NEW YORK - As the fall season approaches, the book world is still 
searching for this year's great American novel. 

  
"Looking across the landscape, there were supposed to be some 
literary novels that blew everybody away. But for various reasons, 
they didn't quite perform," says Jonathan Burnham, vice president 
and publisher of HarperCollins, which released last year's National 
Book Award winner, Lily Tuck's "The News From Paraguay."

"I think everyone is still waiting for the book that everyone greets 
as the big literary book," says John Sterling, president and 
publisher of Henry Holt. "People thought it would be a strong year 
for fiction, but it hasn't turned out that way."

With the presidential election over, Sterling and others had 
expected fiction to reclaim the attention given to topical books. 
But anticipated novels such as Michael Cunningham's "Specimen Days" 
and Jonathan Safran Foer's "Extremely Loud and Incredibly Close" 
received mixed reviews at best and the fall doesn't look any better.

Publishers and booksellers struggled to think of a book with the 
kind of word of mouth that spread last year for Philip Roth's "The 
Plot Against America" and Marilynne Robinson's "Gilead," which went 
on to win a Pulitzer Prize. One hope is E.L. Doctorow's "The March," 
a novel based on Gen. William Tecumseh Sherman's bloody campaign 
through the South during the Civil War.

"Doctorow's book is possible," Sterling said of the Random House 
release. "I'm hearing very good advance word on that one. It would 
be great to see something break through."

But Sessalee Hensley, fiction buyer for Barnes & Noble, Inc., 
says, "Nothing's going to be `Gilead' this year."

With the public still edgy from war and an uncertain economy, 
fiction continues to serve more as a means for escaping the world 
than for engaging it. The big books have been thrillers, such 
as "The Da Vinci Code" and "The Historian," and the fantasy 
blockbuster "     Harry Potter and the Half-Blood Prince." Not only 
have established literary authors disappointed critics, no major new 
literary voices have emerged.

"I think a lot of editors will tell you that 2004 and 2005 haven't 
been very good for fiction acquisitions. There weren't a lot of huge 
auctions or books that publishers got really excited about," says 
Geoff Shandler, editor in chief of Little, Brown and Co.

"I'm afraid I must agree with that," says HarperCollins' Burnham, 
who adds that the number of "standout literary debuts have been 
disappointing." Notes Sterling: "There were no dazzling debuts."
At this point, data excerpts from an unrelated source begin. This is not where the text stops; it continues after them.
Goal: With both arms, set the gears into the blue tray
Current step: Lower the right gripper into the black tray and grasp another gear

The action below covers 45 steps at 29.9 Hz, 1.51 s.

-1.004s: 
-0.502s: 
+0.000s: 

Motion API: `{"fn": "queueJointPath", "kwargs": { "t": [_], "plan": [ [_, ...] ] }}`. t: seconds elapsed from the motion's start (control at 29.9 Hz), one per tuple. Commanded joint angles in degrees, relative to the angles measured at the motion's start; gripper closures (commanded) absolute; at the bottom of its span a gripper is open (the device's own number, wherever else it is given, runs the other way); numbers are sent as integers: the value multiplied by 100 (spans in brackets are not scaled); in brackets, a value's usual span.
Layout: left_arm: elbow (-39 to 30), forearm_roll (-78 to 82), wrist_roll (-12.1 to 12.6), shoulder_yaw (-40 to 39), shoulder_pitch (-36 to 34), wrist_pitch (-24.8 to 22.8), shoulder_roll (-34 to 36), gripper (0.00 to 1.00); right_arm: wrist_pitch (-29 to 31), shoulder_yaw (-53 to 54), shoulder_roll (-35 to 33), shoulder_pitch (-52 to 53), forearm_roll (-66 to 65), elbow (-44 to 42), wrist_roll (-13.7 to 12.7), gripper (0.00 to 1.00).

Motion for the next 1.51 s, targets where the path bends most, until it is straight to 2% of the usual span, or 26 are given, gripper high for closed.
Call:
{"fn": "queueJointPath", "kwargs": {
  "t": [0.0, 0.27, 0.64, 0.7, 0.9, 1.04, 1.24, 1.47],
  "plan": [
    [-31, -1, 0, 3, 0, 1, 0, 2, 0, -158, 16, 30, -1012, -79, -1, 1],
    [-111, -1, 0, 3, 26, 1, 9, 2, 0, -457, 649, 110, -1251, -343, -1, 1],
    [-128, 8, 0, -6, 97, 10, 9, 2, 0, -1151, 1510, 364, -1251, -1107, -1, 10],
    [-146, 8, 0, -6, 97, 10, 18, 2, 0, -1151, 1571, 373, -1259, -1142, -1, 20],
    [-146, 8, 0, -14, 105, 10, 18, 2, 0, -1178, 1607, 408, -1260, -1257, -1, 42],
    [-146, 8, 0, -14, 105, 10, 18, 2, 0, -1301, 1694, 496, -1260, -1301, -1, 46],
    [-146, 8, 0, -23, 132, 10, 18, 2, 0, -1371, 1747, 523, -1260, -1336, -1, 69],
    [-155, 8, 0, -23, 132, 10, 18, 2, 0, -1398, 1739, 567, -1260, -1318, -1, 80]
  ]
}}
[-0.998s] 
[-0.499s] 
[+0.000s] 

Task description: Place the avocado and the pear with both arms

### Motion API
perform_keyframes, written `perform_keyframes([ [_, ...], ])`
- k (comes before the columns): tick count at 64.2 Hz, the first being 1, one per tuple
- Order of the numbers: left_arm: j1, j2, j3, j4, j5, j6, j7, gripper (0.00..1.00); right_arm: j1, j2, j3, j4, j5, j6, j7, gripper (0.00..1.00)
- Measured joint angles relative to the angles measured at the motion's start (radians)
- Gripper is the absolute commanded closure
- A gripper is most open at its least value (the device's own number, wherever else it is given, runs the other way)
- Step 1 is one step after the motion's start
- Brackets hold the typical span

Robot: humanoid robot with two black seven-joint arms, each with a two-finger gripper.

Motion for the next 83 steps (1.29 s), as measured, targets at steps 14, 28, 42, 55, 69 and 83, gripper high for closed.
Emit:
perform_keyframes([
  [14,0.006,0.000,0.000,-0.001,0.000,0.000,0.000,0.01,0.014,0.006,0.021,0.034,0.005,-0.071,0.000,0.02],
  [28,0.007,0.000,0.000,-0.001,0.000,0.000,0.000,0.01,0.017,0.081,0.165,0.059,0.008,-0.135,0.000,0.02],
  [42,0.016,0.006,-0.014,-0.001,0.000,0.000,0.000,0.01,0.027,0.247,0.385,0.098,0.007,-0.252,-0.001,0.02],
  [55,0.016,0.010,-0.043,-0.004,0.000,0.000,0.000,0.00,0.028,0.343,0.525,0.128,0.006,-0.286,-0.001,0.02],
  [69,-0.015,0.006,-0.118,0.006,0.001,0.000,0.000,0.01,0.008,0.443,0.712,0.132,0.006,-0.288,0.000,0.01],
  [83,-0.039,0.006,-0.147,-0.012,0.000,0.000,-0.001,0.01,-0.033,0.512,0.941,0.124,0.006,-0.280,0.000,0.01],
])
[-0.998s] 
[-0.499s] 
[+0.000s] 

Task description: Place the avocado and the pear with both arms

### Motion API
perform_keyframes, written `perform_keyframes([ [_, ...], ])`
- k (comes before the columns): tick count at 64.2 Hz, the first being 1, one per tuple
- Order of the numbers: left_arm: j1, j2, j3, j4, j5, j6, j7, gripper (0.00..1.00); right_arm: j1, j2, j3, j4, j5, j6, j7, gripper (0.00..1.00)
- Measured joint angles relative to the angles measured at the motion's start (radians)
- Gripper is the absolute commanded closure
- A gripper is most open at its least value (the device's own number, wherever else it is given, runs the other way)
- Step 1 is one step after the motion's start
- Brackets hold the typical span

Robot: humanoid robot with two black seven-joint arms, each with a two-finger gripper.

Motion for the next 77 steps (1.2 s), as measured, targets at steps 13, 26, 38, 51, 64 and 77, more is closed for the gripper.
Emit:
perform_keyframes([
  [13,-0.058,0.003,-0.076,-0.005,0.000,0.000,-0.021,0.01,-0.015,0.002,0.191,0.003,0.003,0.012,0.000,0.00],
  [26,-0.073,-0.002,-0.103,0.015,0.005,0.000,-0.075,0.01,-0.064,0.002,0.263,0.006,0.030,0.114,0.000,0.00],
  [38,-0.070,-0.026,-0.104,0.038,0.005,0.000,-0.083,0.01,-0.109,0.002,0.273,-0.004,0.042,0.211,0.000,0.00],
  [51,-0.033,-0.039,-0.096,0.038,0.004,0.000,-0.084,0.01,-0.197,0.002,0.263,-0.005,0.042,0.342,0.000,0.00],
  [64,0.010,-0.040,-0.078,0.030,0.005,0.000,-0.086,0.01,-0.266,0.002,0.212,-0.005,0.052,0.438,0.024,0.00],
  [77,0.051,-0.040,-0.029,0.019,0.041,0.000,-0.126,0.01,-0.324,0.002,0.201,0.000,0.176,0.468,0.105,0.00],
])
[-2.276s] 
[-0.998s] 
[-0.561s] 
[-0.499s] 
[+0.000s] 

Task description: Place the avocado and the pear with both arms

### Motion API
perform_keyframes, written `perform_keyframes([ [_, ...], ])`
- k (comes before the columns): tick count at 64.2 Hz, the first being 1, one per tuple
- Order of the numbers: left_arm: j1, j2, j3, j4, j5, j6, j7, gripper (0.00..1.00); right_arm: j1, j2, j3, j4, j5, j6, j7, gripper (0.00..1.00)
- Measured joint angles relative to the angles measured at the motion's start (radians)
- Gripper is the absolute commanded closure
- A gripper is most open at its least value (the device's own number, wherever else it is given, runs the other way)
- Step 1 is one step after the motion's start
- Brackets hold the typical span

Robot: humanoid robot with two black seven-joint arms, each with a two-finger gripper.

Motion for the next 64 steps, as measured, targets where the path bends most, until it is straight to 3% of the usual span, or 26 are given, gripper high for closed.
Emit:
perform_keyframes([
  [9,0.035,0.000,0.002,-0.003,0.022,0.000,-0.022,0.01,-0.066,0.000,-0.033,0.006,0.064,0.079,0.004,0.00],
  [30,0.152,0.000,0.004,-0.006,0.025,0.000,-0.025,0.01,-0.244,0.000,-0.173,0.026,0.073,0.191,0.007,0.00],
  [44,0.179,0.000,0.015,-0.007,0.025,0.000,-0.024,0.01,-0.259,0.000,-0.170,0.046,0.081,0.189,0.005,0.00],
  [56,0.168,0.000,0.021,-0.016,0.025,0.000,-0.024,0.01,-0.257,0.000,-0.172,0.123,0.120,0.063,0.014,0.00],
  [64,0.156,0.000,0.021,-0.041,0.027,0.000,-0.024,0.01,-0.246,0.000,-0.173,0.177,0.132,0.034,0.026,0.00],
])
Plenty of fiction should at least sell well, including works from 
Patricia Cornwell, Sue Grafton, Jennifer Weiner and Candace 
Bushnell. Courtroom master Scott Turow looks back to World War II 
in "Ordinary Heroes."

Robert Hicks' "The Confederate Widow," another Civil War novel, 
could become the year's big fiction debut. Anne Rice's "Christ the 
Lord" may be the most controversial release, a story about Jesus 
from an author known for more pagan narratives. The oddest could be 
the late Marlon Brando's "Fan-Tan," a pirate adventure the actor 
worked on in the 1970s.

Other fiction includes Salman Rushdie's "Shalimar the Clown," Zadie 
Smith's "On Beauty" and Nadine Gordimer's "Get a Life."

"There's lots of new titles in the fall, but it's hard to really 
point to a real blockbuster either in the commercial of literary 
category," says Michael Spinozzi, executive vice president and chief 
marketing officer for Borders Group Inc., the superstore chain. "The 
fall looks thinner than it has in previous years."

In nonfiction,     Al Franken is back on the attack with "The Truth 
(With Jokes)," but otherwise political books will focus more on 
policy than on personalities. Jonathan Kozol's "Shame of the Nation" 
denounces racism in public education, while Barbara Ehrenreich 
endures the job market in "Bait and Switch."

Memoirs will come from the famous and nearly famous. "Dean and Me" 
is     Jerry Lewis' loving portrait of his old partner, Dean Martin. 
Julie Powell's "Julie & Julia" is the writer's efforts to master the 
recipes of Julia Child, based on postings from Powell's blog.

"The criteria signing `Julie and Julia' were very similar to what we 
would use for any book proposal: There was a strong voice, there was 
a freshness and a novelty to what she was doing," says Little 
Brown's Shandler.

"A great blogger is like an excellent guitar player, but the book is 
like playing piano. Bloggers have a head start because they know 
music, but they still have to make the adjustment."